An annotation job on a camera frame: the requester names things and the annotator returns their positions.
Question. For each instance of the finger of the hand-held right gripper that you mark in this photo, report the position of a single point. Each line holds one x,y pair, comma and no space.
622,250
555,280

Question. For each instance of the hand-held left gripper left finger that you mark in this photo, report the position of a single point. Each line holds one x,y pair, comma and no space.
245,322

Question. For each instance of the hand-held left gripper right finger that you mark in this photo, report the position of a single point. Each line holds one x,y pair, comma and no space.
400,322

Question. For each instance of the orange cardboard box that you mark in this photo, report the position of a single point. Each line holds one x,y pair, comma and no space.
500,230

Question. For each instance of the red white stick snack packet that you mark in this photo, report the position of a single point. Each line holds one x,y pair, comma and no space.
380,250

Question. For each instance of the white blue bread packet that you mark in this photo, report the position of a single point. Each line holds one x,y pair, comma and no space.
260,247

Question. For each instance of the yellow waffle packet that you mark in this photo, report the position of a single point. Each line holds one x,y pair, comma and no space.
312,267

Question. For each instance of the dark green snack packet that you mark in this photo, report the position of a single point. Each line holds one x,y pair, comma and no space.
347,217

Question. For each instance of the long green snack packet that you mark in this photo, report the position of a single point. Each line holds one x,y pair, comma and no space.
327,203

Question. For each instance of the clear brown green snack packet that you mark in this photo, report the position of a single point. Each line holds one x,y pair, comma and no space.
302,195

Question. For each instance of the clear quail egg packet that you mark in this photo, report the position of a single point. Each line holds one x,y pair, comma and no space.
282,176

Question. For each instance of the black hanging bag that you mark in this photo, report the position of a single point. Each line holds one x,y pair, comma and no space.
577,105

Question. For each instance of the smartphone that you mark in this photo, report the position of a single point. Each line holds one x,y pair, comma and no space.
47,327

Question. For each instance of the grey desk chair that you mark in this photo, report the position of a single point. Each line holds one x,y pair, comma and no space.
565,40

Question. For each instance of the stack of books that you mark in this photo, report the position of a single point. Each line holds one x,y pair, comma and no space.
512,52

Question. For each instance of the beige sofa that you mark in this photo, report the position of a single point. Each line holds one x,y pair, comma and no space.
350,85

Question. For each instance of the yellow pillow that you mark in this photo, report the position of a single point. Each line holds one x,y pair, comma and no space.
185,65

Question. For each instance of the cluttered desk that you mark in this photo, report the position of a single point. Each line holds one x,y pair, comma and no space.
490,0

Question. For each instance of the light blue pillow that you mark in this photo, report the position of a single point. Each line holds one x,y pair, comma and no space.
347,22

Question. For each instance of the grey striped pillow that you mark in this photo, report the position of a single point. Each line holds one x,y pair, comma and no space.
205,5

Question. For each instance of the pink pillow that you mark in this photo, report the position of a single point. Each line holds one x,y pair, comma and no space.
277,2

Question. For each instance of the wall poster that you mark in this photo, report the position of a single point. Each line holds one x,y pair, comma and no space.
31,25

....

— EXERCISE GOAL —
Restate the whole listing exactly.

— RESULT BELOW —
An annotation job on a camera frame: the requester names things and the annotator returns their positions.
Question. For each instance of the finger of the hand-held right gripper that you mark in this photo, report the position of a single point. Each line holds one x,y pair, comma and no space.
622,250
555,280

Question. For each instance of the hand-held left gripper left finger that you mark in this photo, report the position of a single point. Each line holds one x,y pair, comma and no space.
245,322

Question. For each instance of the hand-held left gripper right finger that you mark in this photo, report the position of a single point. Each line holds one x,y pair, comma and no space.
400,322

Question. For each instance of the orange cardboard box that you mark in this photo, report the position of a single point. Each line holds one x,y pair, comma and no space.
500,230

Question. For each instance of the red white stick snack packet that you mark in this photo, report the position of a single point. Each line holds one x,y pair, comma and no space.
380,250

Question. For each instance of the white blue bread packet that you mark in this photo, report the position of a single point. Each line holds one x,y pair, comma and no space.
260,247

Question. For each instance of the yellow waffle packet that you mark in this photo, report the position of a single point. Each line holds one x,y pair, comma and no space.
312,267

Question. For each instance of the dark green snack packet that you mark in this photo, report the position of a single point. Each line holds one x,y pair, comma and no space.
347,217

Question. For each instance of the long green snack packet that you mark in this photo, report the position of a single point. Each line holds one x,y pair, comma and no space.
327,203

Question. For each instance of the clear brown green snack packet that you mark in this photo, report the position of a single point. Each line holds one x,y pair, comma and no space.
302,195

Question. For each instance of the clear quail egg packet that you mark in this photo, report the position of a single point. Each line holds one x,y pair, comma and no space.
282,176

Question. For each instance of the black hanging bag that you mark in this photo, report the position of a single point. Each line holds one x,y pair, comma and no space.
577,105

Question. For each instance of the smartphone that you mark in this photo, report the position of a single point. Each line holds one x,y pair, comma and no space.
47,327

Question. For each instance of the grey desk chair that you mark in this photo, report the position of a single point. Each line holds one x,y pair, comma and no space.
565,40

Question. For each instance of the stack of books that you mark in this photo, report the position of a single point. Each line holds one x,y pair, comma and no space.
512,52

Question. For each instance of the beige sofa that you mark in this photo, report the position of a single point. Each line holds one x,y pair, comma and no space.
350,85

Question. For each instance of the yellow pillow that you mark in this photo, report the position of a single point. Each line holds one x,y pair, comma and no space.
185,65

Question. For each instance of the cluttered desk that you mark in this photo, report the position of a single point. Each line holds one x,y pair, comma and no space.
490,0

Question. For each instance of the light blue pillow that you mark in this photo, report the position of a single point. Each line holds one x,y pair, comma and no space.
347,22

Question. For each instance of the grey striped pillow that you mark in this photo, report the position of a single point. Each line holds one x,y pair, comma and no space.
205,5

Question. For each instance of the pink pillow that you mark in this photo, report the position of a single point. Each line holds one x,y pair, comma and no space.
277,2

Question. For each instance of the wall poster that you mark in this photo, report the position of a single point. Each line holds one x,y pair, comma and no space.
31,25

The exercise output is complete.